Noradrenergic excitation of astrocytes supports cognitive reserve

Robert Zorec 1,2,*, Alexei Verkhratsky 1,2,3,4
PMCID: PMC12407521  PMID: 40587240

The concept of the brain cognitive reserve is derived from the well-acknowledged notion that the degree of brain damage does not always match the severity of clinical symptoms and neurological/cognitive outcomes. It has been suggested that the size of the brain (brain reserve) and the extent of neural connections acquired through life (neural reserve) set a threshold beyond which noticeable impairments occur. In contrast, cognitive reserve refers to the brain’s ability to adapt and reorganize structurally and functionally to resist damage and maintain function, including neural reserve and brain maintenance, resilience, and compensation (Verkhratsky and Zorec, 2024).
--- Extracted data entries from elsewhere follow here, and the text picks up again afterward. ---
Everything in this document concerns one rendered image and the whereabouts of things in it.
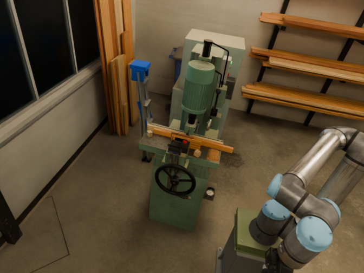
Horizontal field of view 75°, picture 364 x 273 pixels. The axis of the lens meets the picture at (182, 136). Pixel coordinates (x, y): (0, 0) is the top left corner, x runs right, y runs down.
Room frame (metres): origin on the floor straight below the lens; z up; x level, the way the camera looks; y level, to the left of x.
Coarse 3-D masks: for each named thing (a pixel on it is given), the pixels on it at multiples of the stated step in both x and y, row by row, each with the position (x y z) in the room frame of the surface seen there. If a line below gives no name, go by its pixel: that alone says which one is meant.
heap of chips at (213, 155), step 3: (210, 150) 1.35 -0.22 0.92; (213, 150) 1.35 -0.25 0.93; (216, 150) 1.36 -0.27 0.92; (207, 153) 1.33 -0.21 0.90; (210, 153) 1.31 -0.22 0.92; (213, 153) 1.31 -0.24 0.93; (216, 153) 1.32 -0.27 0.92; (207, 156) 1.29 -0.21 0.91; (210, 156) 1.28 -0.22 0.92; (213, 156) 1.28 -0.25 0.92; (216, 156) 1.29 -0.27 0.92; (207, 159) 1.26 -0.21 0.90; (210, 159) 1.26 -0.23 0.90; (213, 159) 1.26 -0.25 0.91; (216, 159) 1.27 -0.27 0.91
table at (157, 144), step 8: (144, 136) 1.41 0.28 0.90; (152, 136) 1.42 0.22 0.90; (160, 136) 1.44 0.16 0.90; (144, 144) 1.32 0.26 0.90; (152, 144) 1.33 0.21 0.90; (160, 144) 1.35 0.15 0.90; (152, 152) 1.31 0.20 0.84; (160, 152) 1.30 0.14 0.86; (192, 152) 1.31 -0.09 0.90; (192, 160) 1.26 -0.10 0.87; (200, 160) 1.26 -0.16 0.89; (208, 160) 1.25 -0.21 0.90; (216, 168) 1.24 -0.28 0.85
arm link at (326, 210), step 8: (304, 200) 0.54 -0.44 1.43; (312, 200) 0.54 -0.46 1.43; (320, 200) 0.55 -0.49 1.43; (328, 200) 0.55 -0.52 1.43; (304, 208) 0.52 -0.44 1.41; (312, 208) 0.51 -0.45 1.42; (320, 208) 0.51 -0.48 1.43; (328, 208) 0.52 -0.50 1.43; (336, 208) 0.53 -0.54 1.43; (320, 216) 0.48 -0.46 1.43; (328, 216) 0.48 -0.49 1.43; (336, 216) 0.50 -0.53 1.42; (328, 224) 0.46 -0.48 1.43; (336, 224) 0.48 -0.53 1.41
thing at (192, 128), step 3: (195, 120) 1.48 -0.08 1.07; (186, 123) 1.42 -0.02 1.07; (195, 123) 1.44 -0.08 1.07; (186, 126) 1.39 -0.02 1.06; (189, 126) 1.39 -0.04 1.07; (192, 126) 1.40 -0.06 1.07; (195, 126) 1.43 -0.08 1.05; (186, 129) 1.39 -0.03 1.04; (189, 129) 1.39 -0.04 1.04; (192, 129) 1.39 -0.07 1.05; (186, 132) 1.39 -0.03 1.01; (189, 132) 1.39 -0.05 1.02; (192, 132) 1.39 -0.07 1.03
We propose that noradrenergic regulation of astrocytes plays a key role in defining cognitive reserve. Astrocytes support neural homeostasis through multiple mechanisms and contribute to the pathogenesis of all neurological disorders (Verkhratsky et al., 2023). Astrocytes are key components in maintaining cognitive reserve; they contribute to shaping cytoarchitecture of the nervous tissue and synaptic transmission, thus supporting neural reserve and neural maintenance; astrocytes are central elements of brain defense and regeneration thus supporting brain resilience and compensation. We present an overview of the role of the noradrenergic innervation of astrocytes in both normal and neurodegenerative states, then we point out that the demise of the noradrenergic system is an early event in many, if not all neurodegenerative diseases, acting through astrocytes and limiting their support of cognitive reserve.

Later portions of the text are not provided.